> _EXERCISE DIRECTIONS_
Keeping every word in place, write out the entries that come next.

> _DATASET EXTRACT_
---+---

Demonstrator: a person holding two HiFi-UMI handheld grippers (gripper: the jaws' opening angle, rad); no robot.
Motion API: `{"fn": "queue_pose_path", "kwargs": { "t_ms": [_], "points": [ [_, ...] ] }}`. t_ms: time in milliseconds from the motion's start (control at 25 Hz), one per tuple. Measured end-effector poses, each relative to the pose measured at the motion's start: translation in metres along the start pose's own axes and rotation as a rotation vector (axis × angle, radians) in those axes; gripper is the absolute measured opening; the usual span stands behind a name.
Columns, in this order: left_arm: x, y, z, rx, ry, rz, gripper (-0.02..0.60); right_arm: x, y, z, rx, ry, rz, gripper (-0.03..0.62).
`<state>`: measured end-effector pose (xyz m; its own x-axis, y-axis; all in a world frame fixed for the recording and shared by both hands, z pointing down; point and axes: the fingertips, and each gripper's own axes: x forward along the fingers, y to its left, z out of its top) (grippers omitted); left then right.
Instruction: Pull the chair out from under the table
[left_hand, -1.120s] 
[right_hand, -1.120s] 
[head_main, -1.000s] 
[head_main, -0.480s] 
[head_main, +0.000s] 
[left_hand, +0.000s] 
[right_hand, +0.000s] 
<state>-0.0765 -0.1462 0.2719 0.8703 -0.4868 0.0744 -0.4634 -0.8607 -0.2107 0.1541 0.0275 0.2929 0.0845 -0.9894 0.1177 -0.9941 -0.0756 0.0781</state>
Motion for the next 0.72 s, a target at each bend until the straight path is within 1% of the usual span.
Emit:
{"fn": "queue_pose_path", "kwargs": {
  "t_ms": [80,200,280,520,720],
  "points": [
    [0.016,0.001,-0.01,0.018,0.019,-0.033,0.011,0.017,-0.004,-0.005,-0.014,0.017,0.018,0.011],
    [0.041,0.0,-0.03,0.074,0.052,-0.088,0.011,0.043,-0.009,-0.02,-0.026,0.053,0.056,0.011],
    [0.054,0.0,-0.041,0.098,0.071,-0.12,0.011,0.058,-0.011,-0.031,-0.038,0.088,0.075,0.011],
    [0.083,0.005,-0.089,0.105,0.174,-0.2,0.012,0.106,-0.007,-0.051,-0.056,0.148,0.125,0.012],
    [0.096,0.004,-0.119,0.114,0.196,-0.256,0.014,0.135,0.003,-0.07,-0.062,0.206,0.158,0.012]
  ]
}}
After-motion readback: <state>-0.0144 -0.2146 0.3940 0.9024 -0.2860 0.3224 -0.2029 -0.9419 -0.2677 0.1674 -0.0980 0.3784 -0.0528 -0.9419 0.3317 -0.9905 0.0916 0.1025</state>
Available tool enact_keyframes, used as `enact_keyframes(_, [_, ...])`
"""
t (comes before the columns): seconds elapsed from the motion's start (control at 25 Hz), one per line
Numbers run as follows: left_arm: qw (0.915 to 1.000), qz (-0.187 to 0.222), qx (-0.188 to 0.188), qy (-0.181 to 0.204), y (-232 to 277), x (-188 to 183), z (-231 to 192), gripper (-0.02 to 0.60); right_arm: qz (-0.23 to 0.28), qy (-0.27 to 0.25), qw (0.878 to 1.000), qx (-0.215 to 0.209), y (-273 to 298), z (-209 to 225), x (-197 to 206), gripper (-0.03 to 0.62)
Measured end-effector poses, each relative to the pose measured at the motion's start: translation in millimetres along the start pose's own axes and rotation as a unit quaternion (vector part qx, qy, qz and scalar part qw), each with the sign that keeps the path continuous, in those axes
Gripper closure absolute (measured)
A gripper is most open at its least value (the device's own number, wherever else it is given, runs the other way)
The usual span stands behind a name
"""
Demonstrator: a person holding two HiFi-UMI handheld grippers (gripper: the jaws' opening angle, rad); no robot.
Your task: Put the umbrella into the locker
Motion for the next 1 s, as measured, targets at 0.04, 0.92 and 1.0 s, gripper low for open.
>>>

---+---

> _TASK OUTPUT_
Demonstrator: a person holding two HiFi-UMI handheld grippers (gripper: the jaws' opening angle, rad); no robot.
Motion API: `{"fn": "queue_pose_path", "kwargs": { "t_ms": [_], "points": [ [_, ...] ] }}`. t_ms: time in milliseconds from the motion's start (control at 25 Hz), one per tuple. Measured end-effector poses, each relative to the pose measured at the motion's start: translation in metres along the start pose's own axes and rotation as a rotation vector (axis × angle, radians) in those axes; gripper is the absolute measured opening; the usual span stands behind a name.
Columns, in this order: left_arm: x, y, z, rx, ry, rz, gripper (-0.02..0.60); right_arm: x, y, z, rx, ry, rz, gripper (-0.03..0.62).
`<state>`: measured end-effector pose (xyz m; its own x-axis, y-axis; all in a world frame fixed for the recording and shared by both hands, z pointing down; point and axes: the fingertips, and each gripper's own axes: x forward along the fingers, y to its left, z out of its top) (grippers omitted); left then right.
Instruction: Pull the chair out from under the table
[left_hand, -1.120s] 
[right_hand, -1.120s] 
[head_main, -1.000s] 
[head_main, -0.480s] 
[head_main, +0.000s] 
[left_hand, +0.000s] 
[right_hand, +0.000s] 
<state>-0.0765 -0.1462 0.2719 0.8703 -0.4868 0.0744 -0.4634 -0.8607 -0.2107 0.1541 0.0275 0.2929 0.0845 -0.9894 0.1177 -0.9941 -0.0756 0.0781</state>
Motion for the next 0.72 s, a target at each bend until the straight path is within 1% of the usual span.
Emit:
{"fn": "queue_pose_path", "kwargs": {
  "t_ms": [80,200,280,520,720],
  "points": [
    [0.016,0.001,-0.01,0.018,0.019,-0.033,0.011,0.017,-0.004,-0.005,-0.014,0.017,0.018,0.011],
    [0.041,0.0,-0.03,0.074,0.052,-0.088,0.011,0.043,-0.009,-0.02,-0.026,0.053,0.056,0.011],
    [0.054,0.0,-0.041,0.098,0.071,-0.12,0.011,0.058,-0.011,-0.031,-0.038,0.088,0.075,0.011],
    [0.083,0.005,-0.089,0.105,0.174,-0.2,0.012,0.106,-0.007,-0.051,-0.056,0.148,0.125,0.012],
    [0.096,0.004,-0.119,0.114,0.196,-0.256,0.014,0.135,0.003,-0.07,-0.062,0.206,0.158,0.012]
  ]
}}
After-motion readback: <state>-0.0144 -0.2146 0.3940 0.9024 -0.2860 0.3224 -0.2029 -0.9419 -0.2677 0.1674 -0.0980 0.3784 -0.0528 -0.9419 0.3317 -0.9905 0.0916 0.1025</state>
Available tool enact_keyframes, used as `enact_keyframes(_, [_, ...])`
"""
t (comes before the columns): seconds elapsed from the motion's start (control at 25 Hz), one per line
Numbers run as follows: left_arm: qw (0.915 to 1.000), qz (-0.187 to 0.222), qx (-0.188 to 0.188), qy (-0.181 to 0.204), y (-232 to 277), x (-188 to 183), z (-231 to 192), gripper (-0.02 to 0.60); right_arm: qz (-0.23 to 0.28), qy (-0.27 to 0.25), qw (0.878 to 1.000), qx (-0.215 to 0.209), y (-273 to 298), z (-209 to 225), x (-197 to 206), gripper (-0.03 to 0.62)
Measured end-effector poses, each relative to the pose measured at the motion's start: translation in millimetres along the start pose's own axes and rotation as a unit quaternion (vector part qx, qy, qz and scalar part qw), each with the sign that keeps the path continuous, in those axes
Gripper closure absolute (measured)
A gripper is most open at its least value (the device's own number, wherever else it is given, runs the other way)
The usual span stands behind a name
"""
Demonstrator: a person holding two HiFi-UMI handheld grippers (gripper: the jaws' opening angle, rad); no robot.
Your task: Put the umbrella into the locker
Motion for the next 1 s, as measured, targets at 0.04, 0.92 and 1.0 s, gripper low for open.
>>>

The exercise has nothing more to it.